Illustrator: Lockwood, Todd (cover)
Date: July, 2002
ISBN: 078692845X / 9780786928453
Product Code: 882200000
Length: 182 pages
Kveto's Thoughts:

In the early 2000's, apparently to promote D&D third edition, Wizards of the Coast produced this non-interactive series based on their newly created "iconic" 3rd edition characters.

The iconic characters were clearly an attempt to find some marketable new characters to differentiate the 3rd edition game from the original version. Unlike the Greyhawk classics, these novels were trying to focus on new material. According to Wikipedia, they were written by different authors using the nom de plume, T. H. Lain.

The first novel, The Savage Caves, is a fairly standard adventure with a party trying to defend a village from an invading army of giant spiders and goblins. It's fairly easy to follow, as the four adventurers (a fighter, a cleric, a female mage and a female halfling rogue) all have distinct, if simple, personalities.

But the drawbacks include some awful modern dialogue by the halfling, who spouts things like "My bad" and "Get a room, you two." And the goblins are named things like Tzrg and Glnk which feel more like typing random consonants than names.

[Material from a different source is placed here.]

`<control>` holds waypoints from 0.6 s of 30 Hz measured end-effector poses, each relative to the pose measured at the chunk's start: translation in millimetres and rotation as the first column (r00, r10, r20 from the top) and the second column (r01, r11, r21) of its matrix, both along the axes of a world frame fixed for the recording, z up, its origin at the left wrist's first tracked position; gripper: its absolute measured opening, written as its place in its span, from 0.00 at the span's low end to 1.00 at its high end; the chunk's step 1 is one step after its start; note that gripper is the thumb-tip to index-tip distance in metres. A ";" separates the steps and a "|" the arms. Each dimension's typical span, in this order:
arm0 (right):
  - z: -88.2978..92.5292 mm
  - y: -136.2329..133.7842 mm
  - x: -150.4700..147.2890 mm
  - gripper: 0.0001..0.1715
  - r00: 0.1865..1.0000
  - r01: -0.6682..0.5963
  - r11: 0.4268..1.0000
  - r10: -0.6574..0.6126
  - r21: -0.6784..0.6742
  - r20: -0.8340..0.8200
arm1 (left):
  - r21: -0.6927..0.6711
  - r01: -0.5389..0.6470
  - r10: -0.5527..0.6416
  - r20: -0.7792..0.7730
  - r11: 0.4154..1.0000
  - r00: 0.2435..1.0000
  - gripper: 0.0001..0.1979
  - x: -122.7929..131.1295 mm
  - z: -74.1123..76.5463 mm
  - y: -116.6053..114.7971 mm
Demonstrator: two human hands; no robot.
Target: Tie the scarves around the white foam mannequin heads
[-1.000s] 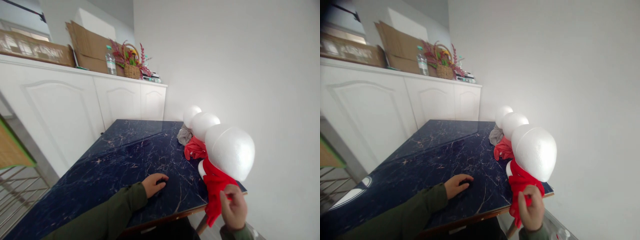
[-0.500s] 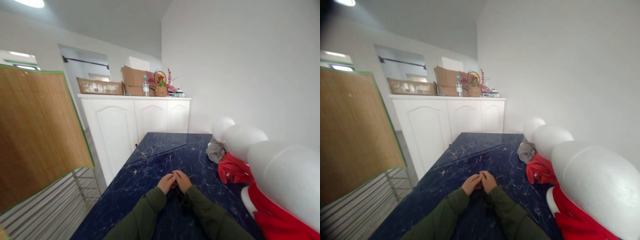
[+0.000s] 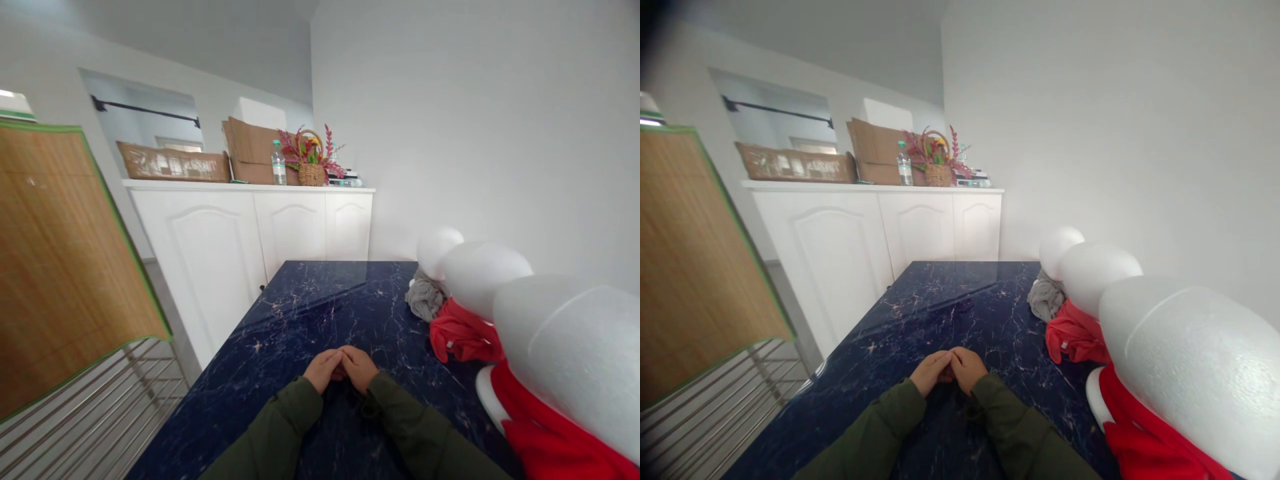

That these "iconic" characters all became forgotten is most likely due to the horrible 1990s-2000s fantasy artwork commissioned for them. They feature bloated unrealistic armour, bodies of illogical proportion, weapons that are larger than the characters themselves, and ugly as sin faces. I can only imagine that if Wizards had hired some of the truly iconic 1980s artists like Clyde Caldwell or Larry Elmore then these 3rd edition characters might be better remembered like the 1st edition characters.